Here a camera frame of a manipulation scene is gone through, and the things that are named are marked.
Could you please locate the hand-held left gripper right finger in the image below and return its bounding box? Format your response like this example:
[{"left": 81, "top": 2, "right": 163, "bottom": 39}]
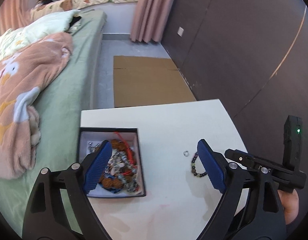
[{"left": 197, "top": 139, "right": 287, "bottom": 240}]

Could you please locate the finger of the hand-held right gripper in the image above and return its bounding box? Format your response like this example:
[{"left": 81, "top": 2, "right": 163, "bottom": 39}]
[{"left": 224, "top": 149, "right": 259, "bottom": 167}]

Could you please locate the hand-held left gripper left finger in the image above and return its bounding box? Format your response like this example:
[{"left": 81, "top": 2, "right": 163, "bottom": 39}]
[{"left": 22, "top": 140, "right": 112, "bottom": 240}]

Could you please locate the dark bead bracelet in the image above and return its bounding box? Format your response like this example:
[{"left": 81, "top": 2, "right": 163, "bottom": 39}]
[{"left": 190, "top": 152, "right": 207, "bottom": 177}]

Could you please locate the pile of bracelets and beads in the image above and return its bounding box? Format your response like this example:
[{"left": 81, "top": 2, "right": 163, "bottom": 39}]
[{"left": 88, "top": 141, "right": 141, "bottom": 193}]

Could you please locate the brown bead bracelet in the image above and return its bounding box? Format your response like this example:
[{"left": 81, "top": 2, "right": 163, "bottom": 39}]
[{"left": 99, "top": 139, "right": 136, "bottom": 188}]

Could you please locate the red string tassel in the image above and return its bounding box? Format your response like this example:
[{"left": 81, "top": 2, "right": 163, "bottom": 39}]
[{"left": 114, "top": 131, "right": 136, "bottom": 175}]

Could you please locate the black jewelry box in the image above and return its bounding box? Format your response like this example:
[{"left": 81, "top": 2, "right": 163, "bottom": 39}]
[{"left": 76, "top": 127, "right": 146, "bottom": 198}]

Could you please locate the person's right hand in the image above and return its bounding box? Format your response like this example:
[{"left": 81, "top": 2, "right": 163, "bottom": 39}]
[{"left": 277, "top": 189, "right": 300, "bottom": 225}]

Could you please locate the bed with green sheet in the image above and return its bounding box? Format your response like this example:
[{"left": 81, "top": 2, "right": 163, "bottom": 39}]
[{"left": 0, "top": 10, "right": 107, "bottom": 230}]

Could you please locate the flat cardboard sheet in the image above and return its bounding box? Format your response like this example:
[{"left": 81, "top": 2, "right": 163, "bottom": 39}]
[{"left": 113, "top": 56, "right": 196, "bottom": 108}]

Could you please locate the pink duck print blanket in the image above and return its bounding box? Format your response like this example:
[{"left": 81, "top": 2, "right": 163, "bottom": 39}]
[{"left": 0, "top": 32, "right": 74, "bottom": 179}]

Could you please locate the dark brown wardrobe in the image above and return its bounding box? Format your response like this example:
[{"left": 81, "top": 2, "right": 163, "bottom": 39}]
[{"left": 161, "top": 0, "right": 308, "bottom": 160}]

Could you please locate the light green pillow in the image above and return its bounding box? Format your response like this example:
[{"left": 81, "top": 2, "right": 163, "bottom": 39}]
[{"left": 0, "top": 9, "right": 82, "bottom": 62}]

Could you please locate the cream bear print blanket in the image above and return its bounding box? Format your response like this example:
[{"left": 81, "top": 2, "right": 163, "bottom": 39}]
[{"left": 30, "top": 0, "right": 141, "bottom": 20}]

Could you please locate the pink curtain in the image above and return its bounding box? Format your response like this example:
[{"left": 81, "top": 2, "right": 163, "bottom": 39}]
[
  {"left": 0, "top": 0, "right": 32, "bottom": 38},
  {"left": 130, "top": 0, "right": 182, "bottom": 43}
]

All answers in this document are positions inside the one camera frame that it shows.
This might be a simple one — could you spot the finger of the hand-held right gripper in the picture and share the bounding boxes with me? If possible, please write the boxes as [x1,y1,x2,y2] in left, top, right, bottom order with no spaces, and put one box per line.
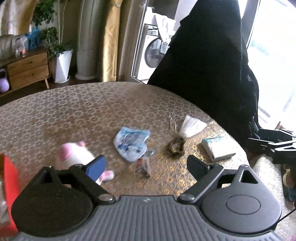
[246,138,296,165]
[257,122,296,143]

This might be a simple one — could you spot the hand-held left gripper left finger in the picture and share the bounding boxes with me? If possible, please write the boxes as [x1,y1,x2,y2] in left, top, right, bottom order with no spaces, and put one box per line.
[23,155,116,205]

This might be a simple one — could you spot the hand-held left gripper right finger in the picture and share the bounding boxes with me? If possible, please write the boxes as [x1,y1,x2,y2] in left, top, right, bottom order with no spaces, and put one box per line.
[177,155,271,204]

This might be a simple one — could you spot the white and pink plush toy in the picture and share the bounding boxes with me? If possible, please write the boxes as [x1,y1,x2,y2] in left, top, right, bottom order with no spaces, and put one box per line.
[55,141,115,186]

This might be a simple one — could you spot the red tin box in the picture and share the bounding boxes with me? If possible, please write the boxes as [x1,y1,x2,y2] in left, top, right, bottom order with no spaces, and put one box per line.
[0,154,20,233]

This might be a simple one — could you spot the white tissue pack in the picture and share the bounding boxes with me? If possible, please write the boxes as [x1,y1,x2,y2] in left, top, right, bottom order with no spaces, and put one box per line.
[200,137,236,162]

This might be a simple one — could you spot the brown hair scrunchie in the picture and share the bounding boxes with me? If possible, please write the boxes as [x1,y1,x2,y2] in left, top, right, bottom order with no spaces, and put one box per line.
[167,136,185,160]

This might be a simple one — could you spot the blue white plastic packet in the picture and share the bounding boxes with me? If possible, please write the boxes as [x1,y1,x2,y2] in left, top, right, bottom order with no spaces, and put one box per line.
[113,126,151,162]

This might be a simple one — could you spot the black cloth covered chair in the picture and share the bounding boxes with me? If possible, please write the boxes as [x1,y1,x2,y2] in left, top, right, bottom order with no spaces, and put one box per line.
[148,0,259,153]

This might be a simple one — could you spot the white planter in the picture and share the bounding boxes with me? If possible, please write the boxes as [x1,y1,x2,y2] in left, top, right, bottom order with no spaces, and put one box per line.
[55,50,73,83]

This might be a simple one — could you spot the white washing machine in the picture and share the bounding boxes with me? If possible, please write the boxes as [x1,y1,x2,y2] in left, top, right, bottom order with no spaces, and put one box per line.
[136,23,171,81]

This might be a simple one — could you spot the wooden sideboard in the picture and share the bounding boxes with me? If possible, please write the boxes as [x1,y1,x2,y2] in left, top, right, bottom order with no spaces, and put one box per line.
[0,46,50,98]

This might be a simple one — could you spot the white column air conditioner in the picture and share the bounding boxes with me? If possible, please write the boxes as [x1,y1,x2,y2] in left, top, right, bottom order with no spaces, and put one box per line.
[75,0,104,80]

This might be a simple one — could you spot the yellow curtain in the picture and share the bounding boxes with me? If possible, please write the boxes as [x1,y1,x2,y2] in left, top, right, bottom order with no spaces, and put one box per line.
[102,0,123,82]

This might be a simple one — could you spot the purple kettlebell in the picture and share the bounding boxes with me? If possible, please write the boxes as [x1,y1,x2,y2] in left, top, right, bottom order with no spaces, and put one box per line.
[0,69,10,92]

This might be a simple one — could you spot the green potted plant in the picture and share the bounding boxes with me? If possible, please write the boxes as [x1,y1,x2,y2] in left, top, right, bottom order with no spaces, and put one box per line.
[31,0,74,58]

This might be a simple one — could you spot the clear bag of small things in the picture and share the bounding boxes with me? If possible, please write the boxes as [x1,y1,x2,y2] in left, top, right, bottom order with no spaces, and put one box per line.
[13,35,29,57]

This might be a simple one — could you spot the white hanging garment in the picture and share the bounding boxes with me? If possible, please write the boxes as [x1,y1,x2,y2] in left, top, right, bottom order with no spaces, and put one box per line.
[154,13,176,42]

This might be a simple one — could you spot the floral hanging cloth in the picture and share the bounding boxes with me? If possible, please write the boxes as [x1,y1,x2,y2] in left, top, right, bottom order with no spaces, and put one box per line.
[0,0,37,36]

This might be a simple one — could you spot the white necklace display bust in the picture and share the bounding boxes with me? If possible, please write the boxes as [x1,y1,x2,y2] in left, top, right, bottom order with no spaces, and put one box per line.
[0,35,15,61]

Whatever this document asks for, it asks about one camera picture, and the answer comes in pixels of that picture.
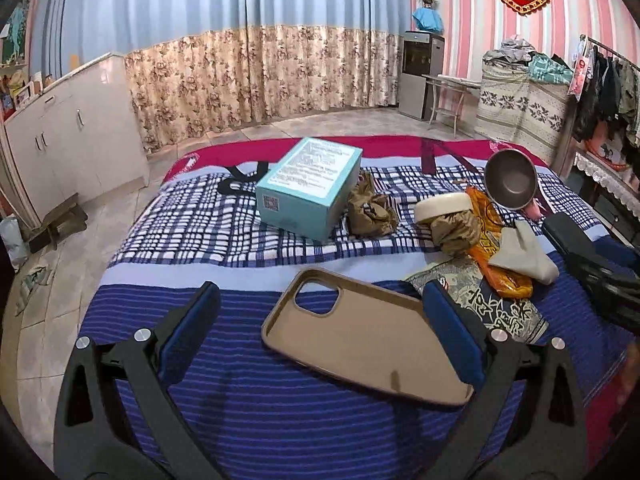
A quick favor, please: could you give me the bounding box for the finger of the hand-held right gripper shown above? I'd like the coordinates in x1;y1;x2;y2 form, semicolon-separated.
596;237;640;273
567;252;640;321

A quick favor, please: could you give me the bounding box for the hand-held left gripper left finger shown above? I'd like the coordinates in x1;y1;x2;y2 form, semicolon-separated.
52;282;223;480

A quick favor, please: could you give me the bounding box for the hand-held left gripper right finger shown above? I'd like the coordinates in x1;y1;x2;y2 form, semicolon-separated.
422;280;592;480

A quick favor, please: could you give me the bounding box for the patterned packet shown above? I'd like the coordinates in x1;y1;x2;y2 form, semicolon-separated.
405;257;551;346

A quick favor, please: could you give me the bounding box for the grey cloth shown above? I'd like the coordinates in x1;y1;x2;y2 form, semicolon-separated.
489;220;560;282

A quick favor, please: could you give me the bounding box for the orange plastic wrapper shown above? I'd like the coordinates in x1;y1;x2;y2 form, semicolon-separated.
465;186;533;298

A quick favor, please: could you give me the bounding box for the beige tape roll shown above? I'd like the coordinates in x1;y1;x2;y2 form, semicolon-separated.
416;192;473;224

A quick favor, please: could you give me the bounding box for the low cabinet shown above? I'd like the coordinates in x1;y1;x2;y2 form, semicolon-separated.
575;152;640;246

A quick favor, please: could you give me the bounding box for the white lace cloth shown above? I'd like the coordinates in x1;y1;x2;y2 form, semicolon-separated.
572;152;640;201

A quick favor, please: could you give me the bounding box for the beige phone case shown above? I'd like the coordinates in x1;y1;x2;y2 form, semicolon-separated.
261;268;476;407

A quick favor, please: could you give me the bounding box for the red cartoon print board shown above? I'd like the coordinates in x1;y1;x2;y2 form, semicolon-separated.
582;135;633;171

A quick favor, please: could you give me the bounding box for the pink metal mug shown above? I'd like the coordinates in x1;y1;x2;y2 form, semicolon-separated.
483;149;543;221

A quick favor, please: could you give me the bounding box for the row of hanging clothes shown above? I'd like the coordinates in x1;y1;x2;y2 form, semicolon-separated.
572;45;640;148

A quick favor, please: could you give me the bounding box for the crumpled floor cloth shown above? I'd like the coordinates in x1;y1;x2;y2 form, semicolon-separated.
15;265;56;316

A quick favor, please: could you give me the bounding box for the wooden stool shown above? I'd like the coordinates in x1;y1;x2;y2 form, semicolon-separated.
27;192;88;253

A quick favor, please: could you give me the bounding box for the patterned cloth covered appliance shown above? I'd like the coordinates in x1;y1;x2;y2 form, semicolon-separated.
472;60;576;168

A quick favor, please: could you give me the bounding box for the teal cardboard box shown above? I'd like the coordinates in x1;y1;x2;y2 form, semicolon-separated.
255;137;363;242

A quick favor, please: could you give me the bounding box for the pink hanging bag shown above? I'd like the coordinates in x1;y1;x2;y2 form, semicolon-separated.
567;42;596;101

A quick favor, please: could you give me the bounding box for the teal plaid cloth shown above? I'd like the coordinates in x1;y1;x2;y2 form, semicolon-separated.
527;54;573;86

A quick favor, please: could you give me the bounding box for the white plastic floor bag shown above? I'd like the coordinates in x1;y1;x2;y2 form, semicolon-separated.
0;215;28;271

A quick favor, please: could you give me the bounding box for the metal clothes rack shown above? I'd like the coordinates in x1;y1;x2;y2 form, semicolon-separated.
580;35;640;76

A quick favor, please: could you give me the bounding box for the white cabinet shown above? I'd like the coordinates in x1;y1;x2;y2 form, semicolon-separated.
0;52;151;226

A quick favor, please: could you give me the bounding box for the grey clothes pile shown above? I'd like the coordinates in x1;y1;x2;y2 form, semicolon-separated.
482;35;538;66

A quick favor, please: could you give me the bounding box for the small metal side table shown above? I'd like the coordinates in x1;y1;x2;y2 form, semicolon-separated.
422;74;483;136

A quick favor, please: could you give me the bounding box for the grey water dispenser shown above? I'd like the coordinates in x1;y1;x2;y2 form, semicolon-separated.
398;31;446;121

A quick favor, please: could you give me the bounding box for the blue and floral curtain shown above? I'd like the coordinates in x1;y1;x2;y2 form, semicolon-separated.
30;0;416;156

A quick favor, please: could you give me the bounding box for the blue cloth covered bottle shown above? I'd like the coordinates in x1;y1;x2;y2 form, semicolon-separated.
412;7;445;33

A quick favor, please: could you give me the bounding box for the black strap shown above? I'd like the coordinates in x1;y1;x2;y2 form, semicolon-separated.
218;161;271;196

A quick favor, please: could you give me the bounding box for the green wall picture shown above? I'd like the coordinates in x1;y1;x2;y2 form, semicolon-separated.
0;0;33;68

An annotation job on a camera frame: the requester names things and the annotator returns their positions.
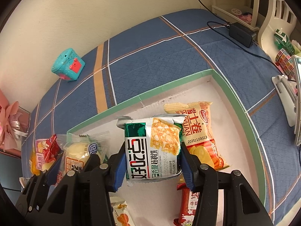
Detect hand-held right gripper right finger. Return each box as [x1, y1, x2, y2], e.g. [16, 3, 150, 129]
[178, 145, 274, 226]

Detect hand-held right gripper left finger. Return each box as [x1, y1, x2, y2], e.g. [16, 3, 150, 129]
[41, 143, 128, 226]

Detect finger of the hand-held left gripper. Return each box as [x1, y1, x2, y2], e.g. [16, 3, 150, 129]
[29, 155, 63, 189]
[76, 154, 107, 177]

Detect clear bun packet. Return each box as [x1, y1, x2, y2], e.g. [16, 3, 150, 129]
[55, 131, 110, 186]

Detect yellow cake packet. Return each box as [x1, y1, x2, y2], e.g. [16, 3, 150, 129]
[29, 151, 39, 176]

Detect green white biscuit packet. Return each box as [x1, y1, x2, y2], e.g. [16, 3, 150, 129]
[117, 115, 186, 186]

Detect red white snack packet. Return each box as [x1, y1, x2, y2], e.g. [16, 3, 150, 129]
[174, 182, 200, 226]

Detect orange egg roll packet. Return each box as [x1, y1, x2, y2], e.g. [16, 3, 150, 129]
[164, 101, 230, 171]

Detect cream flower print packet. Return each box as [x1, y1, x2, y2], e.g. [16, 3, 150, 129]
[110, 196, 135, 226]

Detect green rimmed white tray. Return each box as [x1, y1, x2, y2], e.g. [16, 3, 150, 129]
[66, 69, 268, 226]

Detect red cookie packet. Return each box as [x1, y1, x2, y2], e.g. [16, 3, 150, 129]
[43, 134, 62, 164]

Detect pink snack packet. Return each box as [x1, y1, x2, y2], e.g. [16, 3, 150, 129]
[35, 138, 51, 172]

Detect dark grey cabinet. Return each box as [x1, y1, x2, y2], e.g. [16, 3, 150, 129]
[0, 151, 26, 193]

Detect pink paper flower bouquet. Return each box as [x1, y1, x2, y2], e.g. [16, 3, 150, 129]
[0, 89, 31, 151]

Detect teal toy box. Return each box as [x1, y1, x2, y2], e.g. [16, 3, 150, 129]
[51, 48, 85, 82]

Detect blue plaid sheet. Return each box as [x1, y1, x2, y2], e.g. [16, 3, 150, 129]
[20, 9, 301, 225]

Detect white plastic stand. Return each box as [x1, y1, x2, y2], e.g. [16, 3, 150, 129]
[271, 74, 301, 128]

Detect black power adapter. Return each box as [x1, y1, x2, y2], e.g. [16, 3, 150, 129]
[229, 22, 258, 47]

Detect cream shelf unit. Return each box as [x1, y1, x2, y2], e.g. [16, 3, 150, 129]
[210, 0, 301, 52]

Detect green box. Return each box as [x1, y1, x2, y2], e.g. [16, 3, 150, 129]
[274, 28, 295, 54]

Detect black power cable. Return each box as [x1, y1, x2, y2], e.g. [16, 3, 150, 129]
[187, 0, 278, 64]

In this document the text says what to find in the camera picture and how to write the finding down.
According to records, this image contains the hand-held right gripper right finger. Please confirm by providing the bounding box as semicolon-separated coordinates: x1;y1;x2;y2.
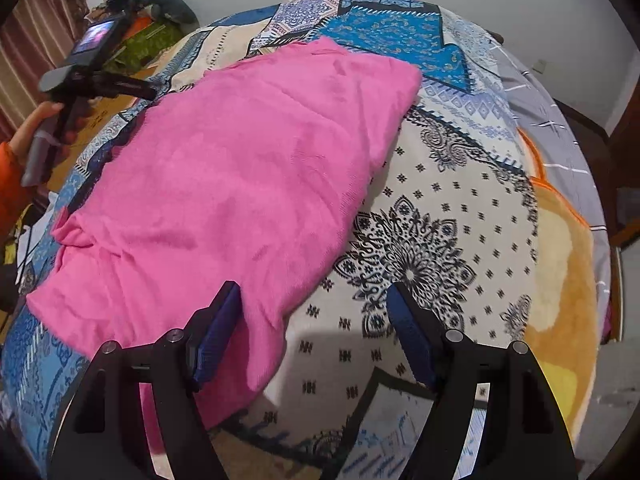
386;282;576;480

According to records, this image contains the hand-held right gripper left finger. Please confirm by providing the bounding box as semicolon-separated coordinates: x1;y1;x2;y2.
46;281;243;480

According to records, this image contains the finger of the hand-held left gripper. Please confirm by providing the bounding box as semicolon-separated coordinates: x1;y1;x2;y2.
107;72;158;103

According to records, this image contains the pink buttoned cardigan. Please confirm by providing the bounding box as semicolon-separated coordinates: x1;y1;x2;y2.
25;35;425;456

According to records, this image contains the person's left forearm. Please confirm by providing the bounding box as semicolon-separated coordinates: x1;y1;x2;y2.
0;140;35;242

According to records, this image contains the person's left hand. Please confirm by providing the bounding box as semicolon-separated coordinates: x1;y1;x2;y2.
12;101;66;166

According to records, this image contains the green patterned cloth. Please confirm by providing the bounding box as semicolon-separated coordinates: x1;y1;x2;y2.
107;22;189;74

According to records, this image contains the striped brown curtain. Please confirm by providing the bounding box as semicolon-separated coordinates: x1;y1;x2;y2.
0;0;92;131

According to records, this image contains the grey plush toy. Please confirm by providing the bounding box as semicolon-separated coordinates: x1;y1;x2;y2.
137;0;200;26

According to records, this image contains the blue patchwork printed blanket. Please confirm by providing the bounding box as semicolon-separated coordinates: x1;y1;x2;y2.
0;0;542;480

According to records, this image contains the orange fleece blanket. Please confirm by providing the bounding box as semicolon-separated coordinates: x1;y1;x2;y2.
517;127;602;442

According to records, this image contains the stack of papers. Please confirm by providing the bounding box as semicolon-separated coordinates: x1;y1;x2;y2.
0;200;56;302

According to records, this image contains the dark wooden bed frame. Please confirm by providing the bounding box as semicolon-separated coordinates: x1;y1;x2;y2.
555;97;640;345

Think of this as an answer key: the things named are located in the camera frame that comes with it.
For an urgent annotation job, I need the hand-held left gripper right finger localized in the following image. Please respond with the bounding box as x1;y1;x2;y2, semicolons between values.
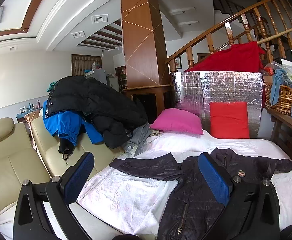
198;152;281;240

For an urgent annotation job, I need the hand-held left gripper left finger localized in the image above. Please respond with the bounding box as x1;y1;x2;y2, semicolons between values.
13;151;95;240

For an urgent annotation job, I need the dark quilted zip jacket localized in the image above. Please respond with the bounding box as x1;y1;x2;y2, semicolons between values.
109;147;292;240

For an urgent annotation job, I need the white textured blanket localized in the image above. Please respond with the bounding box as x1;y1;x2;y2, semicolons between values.
0;129;292;240

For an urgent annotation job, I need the beige leather armchair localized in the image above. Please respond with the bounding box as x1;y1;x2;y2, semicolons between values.
30;107;124;178
0;117;49;217

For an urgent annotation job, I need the blue jacket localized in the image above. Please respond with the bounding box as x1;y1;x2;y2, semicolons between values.
43;100;104;145

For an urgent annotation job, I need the red pillow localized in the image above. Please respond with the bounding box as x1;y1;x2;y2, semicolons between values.
209;102;250;139

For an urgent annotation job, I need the pink pillow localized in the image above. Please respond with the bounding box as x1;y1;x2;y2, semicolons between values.
150;108;203;135

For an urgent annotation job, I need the grey cloth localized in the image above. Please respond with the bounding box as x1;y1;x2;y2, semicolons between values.
122;122;154;157

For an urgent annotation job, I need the pile of black coats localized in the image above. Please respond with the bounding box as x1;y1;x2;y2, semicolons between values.
46;75;149;148

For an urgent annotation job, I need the wooden side table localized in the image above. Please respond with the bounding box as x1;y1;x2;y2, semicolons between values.
264;105;292;170

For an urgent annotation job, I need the low table with bottles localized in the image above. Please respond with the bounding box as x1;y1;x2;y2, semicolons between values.
17;100;46;123

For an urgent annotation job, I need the silver foil insulation panel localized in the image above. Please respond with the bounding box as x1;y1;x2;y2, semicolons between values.
170;70;265;138

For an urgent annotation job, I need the teal garment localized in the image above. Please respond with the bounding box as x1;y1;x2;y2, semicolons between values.
46;80;59;93

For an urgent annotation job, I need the white refrigerator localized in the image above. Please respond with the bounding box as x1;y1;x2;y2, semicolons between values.
107;76;120;93

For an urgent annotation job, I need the silver refrigerator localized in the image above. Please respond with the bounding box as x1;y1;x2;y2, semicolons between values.
85;69;106;85

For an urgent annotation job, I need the wicker basket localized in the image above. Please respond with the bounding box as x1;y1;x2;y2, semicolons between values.
263;82;292;116

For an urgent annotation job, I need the window with wooden blind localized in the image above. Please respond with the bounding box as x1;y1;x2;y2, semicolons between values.
71;54;103;77

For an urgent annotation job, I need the blue cloth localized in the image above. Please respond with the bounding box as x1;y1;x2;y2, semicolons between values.
270;69;290;105

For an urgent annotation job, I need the red blanket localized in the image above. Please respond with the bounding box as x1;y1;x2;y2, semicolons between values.
183;41;267;73

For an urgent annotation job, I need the clear plastic bag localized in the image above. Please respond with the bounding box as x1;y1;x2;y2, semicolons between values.
263;61;284;77

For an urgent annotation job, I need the wooden stair railing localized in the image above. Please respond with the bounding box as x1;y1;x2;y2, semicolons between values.
165;0;292;70

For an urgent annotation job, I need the wooden pillar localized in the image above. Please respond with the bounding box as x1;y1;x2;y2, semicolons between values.
118;0;171;117

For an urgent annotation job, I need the staircase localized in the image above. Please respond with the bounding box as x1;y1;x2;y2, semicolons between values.
261;25;292;67

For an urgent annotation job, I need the black hanging strap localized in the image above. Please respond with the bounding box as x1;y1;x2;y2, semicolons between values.
58;136;74;165
◇ ◇ ◇
▶ **ASSIGNED TASK**
Your task is to copy each line from the material above that includes the word "named".

▶ **EXERCISE ANSWER**
Here a camera frame of a manipulation scene is gone through, and the things that are named are marked.
Think of this as an answer key: the things named are located in the camera frame that comes with it.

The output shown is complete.